Moderation is a another good habit to practice. I have the tendency to be the kind of person that’s rushing. I like to get to places on time and I like to overbook myself. I’m always trying to pack in as much as I can in one day because I tell myself I will have nothing to do tomorrow. But I’m not one to sit still, at least until now. MS has definitely slowed me down and I like it. Similar to when you have a newborn and you are forced to sit all day feeding them every hour for the first month, there is just no alternative, that’s what you are doing. I can still push myself some days but I feel it afterwards, and whats the rush anyway. I can slow down, stay calm, and go with the flow. Its pretty impossible to rush a 2 1/2 year old anyway, throw in a 7 year old for distraction and double the noise and you’re adding 30 min to everything. Moderation in my health journey is just as important. Its nice to take vitamins and work out everyday but its OK if I don’t. Moderation is looking at the big picture and the long term goal, for the week or the month and deciding to be happy with everything you accomplish.

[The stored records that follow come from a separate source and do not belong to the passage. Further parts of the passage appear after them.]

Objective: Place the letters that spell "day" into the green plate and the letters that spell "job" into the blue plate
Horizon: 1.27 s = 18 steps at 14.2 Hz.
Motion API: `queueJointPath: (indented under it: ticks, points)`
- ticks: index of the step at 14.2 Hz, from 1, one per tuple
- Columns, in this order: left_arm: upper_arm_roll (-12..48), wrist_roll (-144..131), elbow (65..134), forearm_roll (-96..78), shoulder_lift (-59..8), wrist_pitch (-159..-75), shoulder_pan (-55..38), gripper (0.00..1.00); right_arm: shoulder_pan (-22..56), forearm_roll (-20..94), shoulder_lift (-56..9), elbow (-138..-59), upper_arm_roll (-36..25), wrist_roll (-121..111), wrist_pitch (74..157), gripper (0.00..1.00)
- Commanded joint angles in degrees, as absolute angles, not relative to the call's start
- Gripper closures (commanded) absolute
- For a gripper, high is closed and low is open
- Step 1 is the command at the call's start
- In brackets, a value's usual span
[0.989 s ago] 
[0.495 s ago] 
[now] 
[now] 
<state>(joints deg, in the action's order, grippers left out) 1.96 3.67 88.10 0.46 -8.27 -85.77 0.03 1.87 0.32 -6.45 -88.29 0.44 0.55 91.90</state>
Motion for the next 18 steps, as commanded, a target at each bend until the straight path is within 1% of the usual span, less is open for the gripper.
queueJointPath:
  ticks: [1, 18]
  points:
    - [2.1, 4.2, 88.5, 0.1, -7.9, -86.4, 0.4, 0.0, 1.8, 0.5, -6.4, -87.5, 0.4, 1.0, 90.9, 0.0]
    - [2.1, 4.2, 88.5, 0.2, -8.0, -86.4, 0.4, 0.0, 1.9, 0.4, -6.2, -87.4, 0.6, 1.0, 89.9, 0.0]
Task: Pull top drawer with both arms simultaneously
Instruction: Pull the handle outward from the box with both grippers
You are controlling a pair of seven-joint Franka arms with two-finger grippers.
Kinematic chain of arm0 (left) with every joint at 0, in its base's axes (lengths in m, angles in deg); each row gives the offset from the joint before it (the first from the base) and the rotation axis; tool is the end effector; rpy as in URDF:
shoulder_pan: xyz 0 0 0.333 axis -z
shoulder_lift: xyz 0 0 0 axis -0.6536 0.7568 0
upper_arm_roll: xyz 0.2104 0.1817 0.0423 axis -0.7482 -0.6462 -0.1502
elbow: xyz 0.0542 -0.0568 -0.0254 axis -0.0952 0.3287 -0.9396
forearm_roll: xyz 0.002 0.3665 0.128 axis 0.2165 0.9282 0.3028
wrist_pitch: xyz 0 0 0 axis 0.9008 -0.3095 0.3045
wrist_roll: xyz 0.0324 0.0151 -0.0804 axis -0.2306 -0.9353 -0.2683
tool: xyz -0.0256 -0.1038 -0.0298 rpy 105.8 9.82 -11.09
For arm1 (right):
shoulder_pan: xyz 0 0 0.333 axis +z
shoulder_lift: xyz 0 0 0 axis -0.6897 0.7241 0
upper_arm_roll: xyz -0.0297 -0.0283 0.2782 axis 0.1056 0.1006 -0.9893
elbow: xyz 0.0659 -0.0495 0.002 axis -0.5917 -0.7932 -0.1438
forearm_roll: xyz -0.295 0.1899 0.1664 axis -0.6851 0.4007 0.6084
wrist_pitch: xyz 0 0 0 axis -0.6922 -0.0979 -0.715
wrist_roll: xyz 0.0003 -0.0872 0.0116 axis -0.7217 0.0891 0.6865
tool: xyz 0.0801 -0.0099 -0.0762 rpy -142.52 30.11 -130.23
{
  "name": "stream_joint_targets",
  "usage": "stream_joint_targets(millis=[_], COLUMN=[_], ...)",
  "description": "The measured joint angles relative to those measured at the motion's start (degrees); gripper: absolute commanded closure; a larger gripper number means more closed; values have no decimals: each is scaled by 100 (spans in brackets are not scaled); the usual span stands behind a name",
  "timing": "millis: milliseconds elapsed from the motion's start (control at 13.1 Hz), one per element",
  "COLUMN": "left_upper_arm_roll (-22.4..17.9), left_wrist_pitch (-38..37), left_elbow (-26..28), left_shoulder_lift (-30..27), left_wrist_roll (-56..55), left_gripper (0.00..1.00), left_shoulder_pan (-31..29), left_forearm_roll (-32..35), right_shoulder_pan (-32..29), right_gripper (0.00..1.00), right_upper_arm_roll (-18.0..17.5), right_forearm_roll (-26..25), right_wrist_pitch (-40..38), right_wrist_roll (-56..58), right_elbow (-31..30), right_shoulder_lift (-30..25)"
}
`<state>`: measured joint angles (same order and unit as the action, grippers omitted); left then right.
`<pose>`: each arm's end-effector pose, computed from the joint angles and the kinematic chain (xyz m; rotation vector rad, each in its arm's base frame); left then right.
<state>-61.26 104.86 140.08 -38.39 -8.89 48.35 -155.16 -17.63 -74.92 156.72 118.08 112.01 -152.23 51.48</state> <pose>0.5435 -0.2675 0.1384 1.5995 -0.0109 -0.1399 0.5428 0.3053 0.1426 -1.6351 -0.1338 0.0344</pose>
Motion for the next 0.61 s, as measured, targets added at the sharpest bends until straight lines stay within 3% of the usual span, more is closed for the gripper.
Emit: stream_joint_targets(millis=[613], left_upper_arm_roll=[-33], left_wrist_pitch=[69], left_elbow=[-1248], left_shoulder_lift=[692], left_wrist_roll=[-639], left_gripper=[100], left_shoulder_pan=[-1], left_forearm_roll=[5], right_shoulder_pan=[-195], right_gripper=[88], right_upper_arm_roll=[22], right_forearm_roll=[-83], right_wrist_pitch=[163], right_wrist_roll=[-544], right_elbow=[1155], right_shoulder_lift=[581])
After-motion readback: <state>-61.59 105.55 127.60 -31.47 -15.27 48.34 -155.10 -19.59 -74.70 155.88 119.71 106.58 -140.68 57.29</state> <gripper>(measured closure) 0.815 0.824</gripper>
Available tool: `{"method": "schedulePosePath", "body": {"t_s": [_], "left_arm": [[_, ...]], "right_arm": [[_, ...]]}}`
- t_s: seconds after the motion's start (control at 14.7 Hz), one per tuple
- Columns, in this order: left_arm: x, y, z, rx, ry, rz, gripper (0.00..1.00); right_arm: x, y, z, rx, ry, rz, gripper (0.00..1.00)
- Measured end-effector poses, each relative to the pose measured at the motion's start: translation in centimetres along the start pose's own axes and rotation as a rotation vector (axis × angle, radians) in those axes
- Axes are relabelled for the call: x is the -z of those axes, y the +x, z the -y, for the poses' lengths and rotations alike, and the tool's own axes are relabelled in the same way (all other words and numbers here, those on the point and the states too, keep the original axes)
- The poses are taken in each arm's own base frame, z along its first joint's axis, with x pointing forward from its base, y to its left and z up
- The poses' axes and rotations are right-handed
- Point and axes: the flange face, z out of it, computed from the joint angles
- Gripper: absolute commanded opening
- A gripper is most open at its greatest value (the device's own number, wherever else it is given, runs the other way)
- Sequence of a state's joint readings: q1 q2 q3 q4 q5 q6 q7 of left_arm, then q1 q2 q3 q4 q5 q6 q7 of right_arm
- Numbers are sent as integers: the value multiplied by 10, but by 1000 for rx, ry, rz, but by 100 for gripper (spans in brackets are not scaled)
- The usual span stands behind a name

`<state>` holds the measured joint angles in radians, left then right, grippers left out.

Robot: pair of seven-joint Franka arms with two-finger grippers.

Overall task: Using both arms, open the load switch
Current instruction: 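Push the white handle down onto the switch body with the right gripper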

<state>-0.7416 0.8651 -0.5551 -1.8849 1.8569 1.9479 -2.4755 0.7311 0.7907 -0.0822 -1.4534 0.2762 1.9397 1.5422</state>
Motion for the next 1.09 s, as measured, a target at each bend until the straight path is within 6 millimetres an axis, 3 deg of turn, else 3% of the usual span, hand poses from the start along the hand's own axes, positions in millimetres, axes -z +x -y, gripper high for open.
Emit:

These are a few of the choices I am making to slow down my life and practice self care. I’m sure I will be adding to my list as chronic illness has a way of changing over time. What life changes have you made to preserve your health? I think its important to create goals that you want to meet and that you will realistically be able to meet. Once my children are older I plan to hit the gym harder but I just want to enjoy this time with them while they are young. Life is short.